• _REQUIRED WORK_
In how many lines of the records does the string "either" appear? State only the number.

SUPPLIED DATA Start Marker

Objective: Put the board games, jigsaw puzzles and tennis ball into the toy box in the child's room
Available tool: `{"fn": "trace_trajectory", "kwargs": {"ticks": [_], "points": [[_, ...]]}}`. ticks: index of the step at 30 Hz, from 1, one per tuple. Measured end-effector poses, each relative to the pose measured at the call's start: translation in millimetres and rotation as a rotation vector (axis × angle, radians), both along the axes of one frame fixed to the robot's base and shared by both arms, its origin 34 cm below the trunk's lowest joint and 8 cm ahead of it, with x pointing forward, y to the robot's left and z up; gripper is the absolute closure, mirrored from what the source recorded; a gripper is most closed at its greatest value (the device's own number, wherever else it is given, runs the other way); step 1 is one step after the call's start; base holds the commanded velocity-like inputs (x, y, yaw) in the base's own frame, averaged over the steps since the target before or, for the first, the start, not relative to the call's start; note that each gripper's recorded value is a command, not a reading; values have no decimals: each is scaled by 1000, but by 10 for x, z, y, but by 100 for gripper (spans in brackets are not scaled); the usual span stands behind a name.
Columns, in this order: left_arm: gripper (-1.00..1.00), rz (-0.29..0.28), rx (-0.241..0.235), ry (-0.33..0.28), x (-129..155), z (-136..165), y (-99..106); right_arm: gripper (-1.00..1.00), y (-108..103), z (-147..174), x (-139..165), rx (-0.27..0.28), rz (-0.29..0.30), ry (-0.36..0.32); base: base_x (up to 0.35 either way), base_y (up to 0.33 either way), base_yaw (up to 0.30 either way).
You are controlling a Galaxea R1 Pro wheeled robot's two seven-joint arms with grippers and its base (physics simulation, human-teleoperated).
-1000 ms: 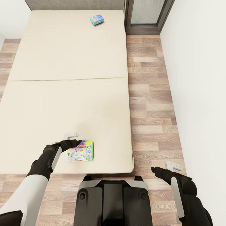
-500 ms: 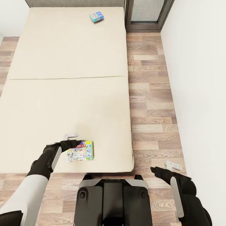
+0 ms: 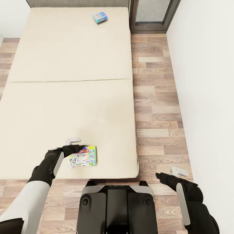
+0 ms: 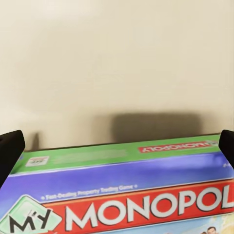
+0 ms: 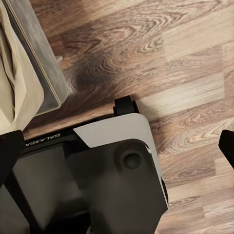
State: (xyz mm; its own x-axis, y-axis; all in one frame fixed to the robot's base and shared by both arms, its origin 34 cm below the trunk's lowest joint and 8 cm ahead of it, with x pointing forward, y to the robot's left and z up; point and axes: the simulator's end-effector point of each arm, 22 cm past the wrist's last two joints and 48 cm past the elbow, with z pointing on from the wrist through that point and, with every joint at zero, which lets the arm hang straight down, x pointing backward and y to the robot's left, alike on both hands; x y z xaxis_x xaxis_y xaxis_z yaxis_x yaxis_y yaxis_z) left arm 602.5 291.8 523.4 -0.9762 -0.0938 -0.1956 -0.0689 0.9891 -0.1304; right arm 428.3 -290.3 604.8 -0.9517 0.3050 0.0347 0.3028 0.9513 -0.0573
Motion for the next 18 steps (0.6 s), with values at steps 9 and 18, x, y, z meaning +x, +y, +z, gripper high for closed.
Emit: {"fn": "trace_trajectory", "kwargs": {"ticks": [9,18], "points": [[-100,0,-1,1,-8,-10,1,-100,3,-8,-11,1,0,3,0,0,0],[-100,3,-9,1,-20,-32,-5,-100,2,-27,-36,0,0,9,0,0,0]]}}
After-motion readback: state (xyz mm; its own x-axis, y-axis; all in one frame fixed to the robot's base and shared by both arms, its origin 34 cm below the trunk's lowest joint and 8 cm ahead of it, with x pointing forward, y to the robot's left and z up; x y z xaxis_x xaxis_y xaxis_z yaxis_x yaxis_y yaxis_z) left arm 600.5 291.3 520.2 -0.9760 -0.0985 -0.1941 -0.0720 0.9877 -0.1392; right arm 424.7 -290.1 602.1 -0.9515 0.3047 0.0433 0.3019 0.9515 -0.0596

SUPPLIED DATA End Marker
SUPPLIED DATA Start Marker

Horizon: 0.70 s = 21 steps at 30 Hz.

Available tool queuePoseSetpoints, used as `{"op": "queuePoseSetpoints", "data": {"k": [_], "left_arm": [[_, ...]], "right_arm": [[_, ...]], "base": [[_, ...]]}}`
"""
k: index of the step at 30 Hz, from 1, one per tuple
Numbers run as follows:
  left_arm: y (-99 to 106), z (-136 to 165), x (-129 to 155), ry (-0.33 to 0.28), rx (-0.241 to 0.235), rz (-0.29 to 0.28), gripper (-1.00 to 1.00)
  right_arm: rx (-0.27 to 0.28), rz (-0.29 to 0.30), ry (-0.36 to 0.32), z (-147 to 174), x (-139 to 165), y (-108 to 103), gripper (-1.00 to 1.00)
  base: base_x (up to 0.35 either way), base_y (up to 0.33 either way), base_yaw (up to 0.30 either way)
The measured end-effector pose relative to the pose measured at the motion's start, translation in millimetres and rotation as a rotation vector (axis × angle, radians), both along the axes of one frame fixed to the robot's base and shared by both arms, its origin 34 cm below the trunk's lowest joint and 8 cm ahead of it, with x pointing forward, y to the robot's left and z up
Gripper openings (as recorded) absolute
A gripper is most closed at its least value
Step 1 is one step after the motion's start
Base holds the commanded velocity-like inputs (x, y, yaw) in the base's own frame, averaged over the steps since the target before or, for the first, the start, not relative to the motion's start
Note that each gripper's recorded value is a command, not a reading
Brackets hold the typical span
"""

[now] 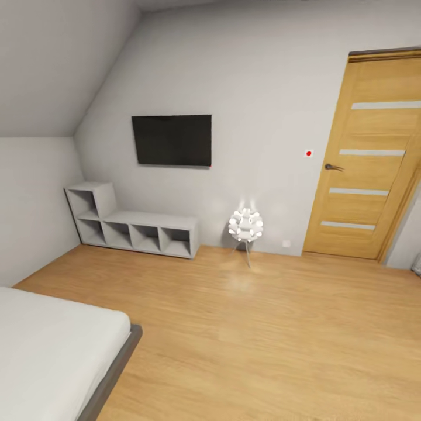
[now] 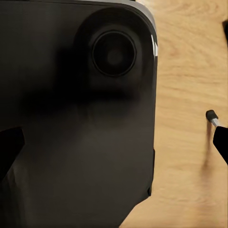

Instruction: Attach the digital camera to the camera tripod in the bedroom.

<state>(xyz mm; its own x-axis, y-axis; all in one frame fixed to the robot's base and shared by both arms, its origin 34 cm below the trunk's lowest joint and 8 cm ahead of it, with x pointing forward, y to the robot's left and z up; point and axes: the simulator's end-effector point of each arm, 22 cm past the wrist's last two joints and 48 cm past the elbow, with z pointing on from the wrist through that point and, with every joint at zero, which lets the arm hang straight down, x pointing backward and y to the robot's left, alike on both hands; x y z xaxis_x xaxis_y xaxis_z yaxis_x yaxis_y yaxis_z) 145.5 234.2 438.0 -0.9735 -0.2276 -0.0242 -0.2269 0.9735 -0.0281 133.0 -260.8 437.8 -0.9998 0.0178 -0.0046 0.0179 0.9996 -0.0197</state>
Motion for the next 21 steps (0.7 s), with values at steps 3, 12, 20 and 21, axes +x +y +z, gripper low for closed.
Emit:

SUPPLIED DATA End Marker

• _RESPONSE TO THIS TASK_
2